TRY IT:
Check each line of the listing, and copy it if it contains the word "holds".
(RECORDED DATA begins)
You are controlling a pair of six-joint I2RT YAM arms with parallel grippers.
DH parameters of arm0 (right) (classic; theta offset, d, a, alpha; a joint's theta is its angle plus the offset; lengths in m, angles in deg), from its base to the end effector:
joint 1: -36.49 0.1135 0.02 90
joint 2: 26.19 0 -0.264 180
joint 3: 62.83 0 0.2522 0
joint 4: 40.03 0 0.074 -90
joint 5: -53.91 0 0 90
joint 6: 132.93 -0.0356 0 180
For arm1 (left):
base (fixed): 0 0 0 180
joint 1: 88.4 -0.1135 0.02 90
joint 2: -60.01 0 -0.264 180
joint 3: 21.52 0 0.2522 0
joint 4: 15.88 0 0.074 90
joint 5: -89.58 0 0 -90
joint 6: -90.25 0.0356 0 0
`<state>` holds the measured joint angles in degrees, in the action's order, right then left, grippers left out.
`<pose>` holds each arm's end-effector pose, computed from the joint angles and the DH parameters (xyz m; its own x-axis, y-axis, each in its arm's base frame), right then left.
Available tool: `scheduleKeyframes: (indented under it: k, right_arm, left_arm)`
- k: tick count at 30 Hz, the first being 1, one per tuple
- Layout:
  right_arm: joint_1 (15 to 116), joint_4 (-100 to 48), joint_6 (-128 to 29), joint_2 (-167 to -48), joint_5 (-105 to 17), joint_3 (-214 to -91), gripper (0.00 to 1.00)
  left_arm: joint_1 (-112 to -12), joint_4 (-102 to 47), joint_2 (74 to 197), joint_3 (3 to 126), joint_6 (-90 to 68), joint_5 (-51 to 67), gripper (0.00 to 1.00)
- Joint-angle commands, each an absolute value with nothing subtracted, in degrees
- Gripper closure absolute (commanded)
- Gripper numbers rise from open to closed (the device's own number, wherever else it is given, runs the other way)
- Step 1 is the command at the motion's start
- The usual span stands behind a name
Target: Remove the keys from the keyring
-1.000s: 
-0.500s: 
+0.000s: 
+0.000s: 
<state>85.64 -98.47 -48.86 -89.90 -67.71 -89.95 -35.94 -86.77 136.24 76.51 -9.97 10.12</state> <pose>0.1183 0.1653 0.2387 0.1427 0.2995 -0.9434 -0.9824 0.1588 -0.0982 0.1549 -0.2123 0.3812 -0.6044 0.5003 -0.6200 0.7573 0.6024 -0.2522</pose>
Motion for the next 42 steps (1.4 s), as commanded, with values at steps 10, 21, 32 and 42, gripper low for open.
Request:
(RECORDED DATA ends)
ANSWER AREA:
`<state>` holds the measured joint angles in degrees, in the action's order, right then left, grippers left out.
`<pose>` holds each arm's end-effector pose, computed from the joint angles and the DH parameters (xyz m; its own x-axis, y-axis, each in its arm's base frame), right then left.

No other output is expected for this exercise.